Instructions to follow> Write the records below out in full, character for character, with no pictures.

Data extract>
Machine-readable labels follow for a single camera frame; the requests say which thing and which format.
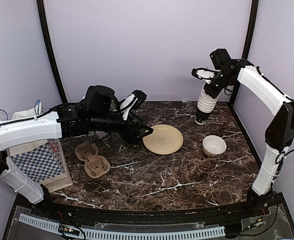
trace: beige plate
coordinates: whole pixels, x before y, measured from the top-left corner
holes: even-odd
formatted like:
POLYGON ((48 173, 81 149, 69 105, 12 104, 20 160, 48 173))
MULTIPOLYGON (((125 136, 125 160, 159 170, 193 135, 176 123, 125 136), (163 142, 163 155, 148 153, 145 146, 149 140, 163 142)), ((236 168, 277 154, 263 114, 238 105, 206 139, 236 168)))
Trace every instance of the beige plate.
POLYGON ((143 143, 155 154, 167 155, 178 151, 183 144, 181 132, 173 126, 152 126, 153 133, 143 138, 143 143))

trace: wall
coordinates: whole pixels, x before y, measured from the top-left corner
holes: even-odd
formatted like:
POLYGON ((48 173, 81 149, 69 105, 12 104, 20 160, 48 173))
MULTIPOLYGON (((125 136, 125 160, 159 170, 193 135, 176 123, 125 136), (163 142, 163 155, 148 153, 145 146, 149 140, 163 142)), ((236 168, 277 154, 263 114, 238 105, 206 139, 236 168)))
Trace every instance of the wall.
POLYGON ((203 82, 191 70, 213 69, 209 54, 217 48, 241 57, 251 1, 45 3, 69 101, 79 101, 90 85, 110 86, 120 99, 141 89, 148 101, 196 101, 203 82))
MULTIPOLYGON (((0 108, 9 116, 30 109, 37 99, 46 108, 60 103, 43 42, 35 0, 0 1, 0 108)), ((0 239, 14 192, 0 181, 0 239)))
MULTIPOLYGON (((260 1, 249 60, 294 98, 294 0, 260 1)), ((271 113, 245 87, 239 92, 235 109, 263 158, 264 132, 272 120, 271 113)), ((285 160, 275 189, 283 192, 294 220, 294 153, 285 160)))

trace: black pole
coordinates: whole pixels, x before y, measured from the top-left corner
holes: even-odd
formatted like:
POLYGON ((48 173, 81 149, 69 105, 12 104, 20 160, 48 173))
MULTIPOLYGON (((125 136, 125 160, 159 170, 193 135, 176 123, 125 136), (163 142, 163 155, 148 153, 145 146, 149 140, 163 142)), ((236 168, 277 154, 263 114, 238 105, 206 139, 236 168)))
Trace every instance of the black pole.
POLYGON ((39 18, 40 18, 40 23, 41 23, 41 28, 42 28, 43 39, 45 41, 45 45, 46 45, 47 54, 48 54, 48 58, 50 61, 53 77, 55 78, 55 82, 56 82, 56 85, 57 85, 57 88, 59 91, 61 101, 63 103, 67 103, 68 102, 67 96, 66 96, 65 90, 62 85, 62 81, 61 81, 60 74, 59 74, 58 67, 57 67, 57 63, 56 63, 56 58, 53 53, 53 48, 52 48, 52 44, 51 44, 49 28, 48 28, 48 23, 47 23, 47 18, 46 18, 45 5, 44 5, 43 0, 37 0, 37 4, 38 4, 38 12, 39 12, 39 18))
MULTIPOLYGON (((242 59, 248 59, 248 56, 249 56, 253 31, 255 28, 255 23, 256 23, 256 18, 257 18, 258 3, 259 3, 259 0, 252 0, 252 2, 251 2, 251 10, 250 10, 247 35, 246 35, 245 45, 244 45, 243 51, 242 51, 242 56, 241 56, 242 59)), ((232 95, 229 100, 231 107, 233 107, 235 104, 236 97, 239 92, 239 87, 240 87, 240 83, 236 82, 235 86, 233 87, 232 95)))

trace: white bowl
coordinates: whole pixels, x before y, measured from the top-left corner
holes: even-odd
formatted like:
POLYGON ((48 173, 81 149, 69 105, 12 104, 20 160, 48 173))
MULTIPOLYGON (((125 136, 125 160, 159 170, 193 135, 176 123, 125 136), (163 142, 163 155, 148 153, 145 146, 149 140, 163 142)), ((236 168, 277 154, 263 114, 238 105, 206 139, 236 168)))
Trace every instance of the white bowl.
POLYGON ((202 141, 202 148, 208 157, 214 157, 224 153, 227 145, 221 137, 209 135, 202 141))

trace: marble table
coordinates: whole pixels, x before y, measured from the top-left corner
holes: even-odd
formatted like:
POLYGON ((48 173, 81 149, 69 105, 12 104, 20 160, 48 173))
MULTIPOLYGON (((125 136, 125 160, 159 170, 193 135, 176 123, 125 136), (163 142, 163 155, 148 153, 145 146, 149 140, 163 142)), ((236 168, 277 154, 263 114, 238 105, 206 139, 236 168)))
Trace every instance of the marble table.
POLYGON ((156 155, 143 143, 128 144, 118 134, 97 143, 110 171, 90 178, 75 147, 92 135, 62 140, 72 186, 51 194, 52 200, 87 208, 160 211, 221 206, 245 201, 257 173, 257 163, 226 103, 218 103, 205 126, 194 122, 196 103, 145 102, 137 110, 150 126, 168 124, 184 137, 182 148, 171 155, 156 155), (222 137, 227 150, 207 157, 202 140, 222 137))

Solved exercise>
Machine-readable labels follow for a single camera frame; the requests say which thing and which format.
trace: beige plate
coordinates: whole pixels, x before y, measured from the top-left corner
holes: even-odd
formatted like:
POLYGON ((48 173, 81 149, 69 105, 12 104, 20 160, 48 173))
MULTIPOLYGON (((125 136, 125 160, 159 170, 193 135, 176 123, 125 136), (163 142, 163 155, 148 153, 145 146, 149 140, 163 142)), ((236 168, 277 154, 263 114, 238 105, 206 139, 236 168)))
Trace every instance of the beige plate.
POLYGON ((143 143, 155 154, 167 155, 178 151, 183 144, 181 132, 173 126, 152 126, 153 133, 143 138, 143 143))

trace: wall
coordinates: whole pixels, x before y, measured from the top-left corner
holes: even-odd
formatted like:
POLYGON ((48 173, 81 149, 69 105, 12 104, 20 160, 48 173))
MULTIPOLYGON (((125 136, 125 160, 159 170, 193 135, 176 123, 125 136), (163 142, 163 155, 148 153, 145 146, 149 140, 163 142)), ((236 168, 277 154, 263 114, 238 105, 206 139, 236 168)))
Trace every instance of the wall.
POLYGON ((203 82, 191 70, 213 69, 209 54, 217 48, 241 57, 251 1, 45 3, 69 101, 79 101, 90 85, 110 86, 120 99, 141 89, 148 101, 196 101, 203 82))
MULTIPOLYGON (((0 108, 9 116, 30 109, 37 99, 46 108, 60 103, 43 42, 35 0, 0 1, 0 108)), ((0 239, 14 192, 0 181, 0 239)))
MULTIPOLYGON (((260 1, 249 60, 294 98, 294 0, 260 1)), ((271 113, 245 87, 239 92, 235 109, 263 158, 264 132, 272 120, 271 113)), ((285 160, 275 189, 283 192, 294 220, 294 153, 285 160)))

trace: black pole
coordinates: whole pixels, x before y, measured from the top-left corner
holes: even-odd
formatted like:
POLYGON ((48 173, 81 149, 69 105, 12 104, 20 160, 48 173))
MULTIPOLYGON (((125 136, 125 160, 159 170, 193 135, 176 123, 125 136), (163 142, 163 155, 148 153, 145 146, 149 140, 163 142)), ((236 168, 277 154, 263 114, 238 105, 206 139, 236 168)))
Trace every instance of the black pole.
POLYGON ((39 18, 40 18, 40 23, 41 23, 41 28, 42 28, 43 39, 45 41, 45 45, 46 45, 47 54, 48 54, 48 58, 50 61, 53 77, 55 78, 55 82, 56 82, 56 85, 57 85, 57 88, 59 91, 61 101, 63 103, 67 103, 68 102, 67 96, 66 96, 65 90, 62 85, 62 81, 61 81, 60 74, 59 74, 58 67, 57 67, 57 63, 56 63, 56 58, 53 53, 53 48, 52 48, 52 44, 51 44, 49 28, 48 28, 48 23, 47 23, 47 18, 46 18, 45 5, 44 5, 43 0, 37 0, 37 4, 38 4, 38 12, 39 12, 39 18))
MULTIPOLYGON (((242 59, 248 59, 248 56, 249 56, 253 31, 255 28, 255 23, 256 23, 256 18, 257 18, 258 3, 259 3, 259 0, 252 0, 252 2, 251 2, 251 10, 250 10, 247 35, 246 35, 245 45, 244 45, 243 51, 242 51, 242 56, 241 56, 242 59)), ((232 95, 229 100, 231 107, 233 107, 235 104, 236 97, 239 92, 239 87, 240 87, 240 83, 236 82, 235 86, 233 87, 232 95)))

trace: white bowl
coordinates: whole pixels, x before y, measured from the top-left corner
holes: even-odd
formatted like:
POLYGON ((48 173, 81 149, 69 105, 12 104, 20 160, 48 173))
MULTIPOLYGON (((125 136, 125 160, 159 170, 193 135, 176 123, 125 136), (163 142, 163 155, 148 153, 145 146, 149 140, 163 142)), ((236 168, 277 154, 263 114, 238 105, 206 139, 236 168)))
Trace every instance of the white bowl.
POLYGON ((202 141, 202 148, 208 157, 214 157, 224 153, 227 145, 221 137, 209 135, 202 141))

trace: marble table
coordinates: whole pixels, x before y, measured from the top-left corner
holes: even-odd
formatted like:
POLYGON ((48 173, 81 149, 69 105, 12 104, 20 160, 48 173))
MULTIPOLYGON (((125 136, 125 160, 159 170, 193 135, 176 123, 125 136), (163 142, 163 155, 148 153, 145 146, 149 140, 163 142)), ((236 168, 277 154, 263 114, 238 105, 206 139, 236 168)))
Trace every instance of the marble table.
POLYGON ((156 155, 143 143, 128 144, 118 134, 97 143, 110 171, 90 178, 75 147, 92 135, 62 140, 72 186, 51 194, 52 200, 87 208, 160 211, 221 206, 245 201, 257 173, 257 163, 226 103, 218 103, 205 126, 194 122, 196 103, 145 102, 137 110, 150 126, 168 124, 184 137, 182 148, 171 155, 156 155), (222 137, 227 150, 207 157, 202 140, 222 137))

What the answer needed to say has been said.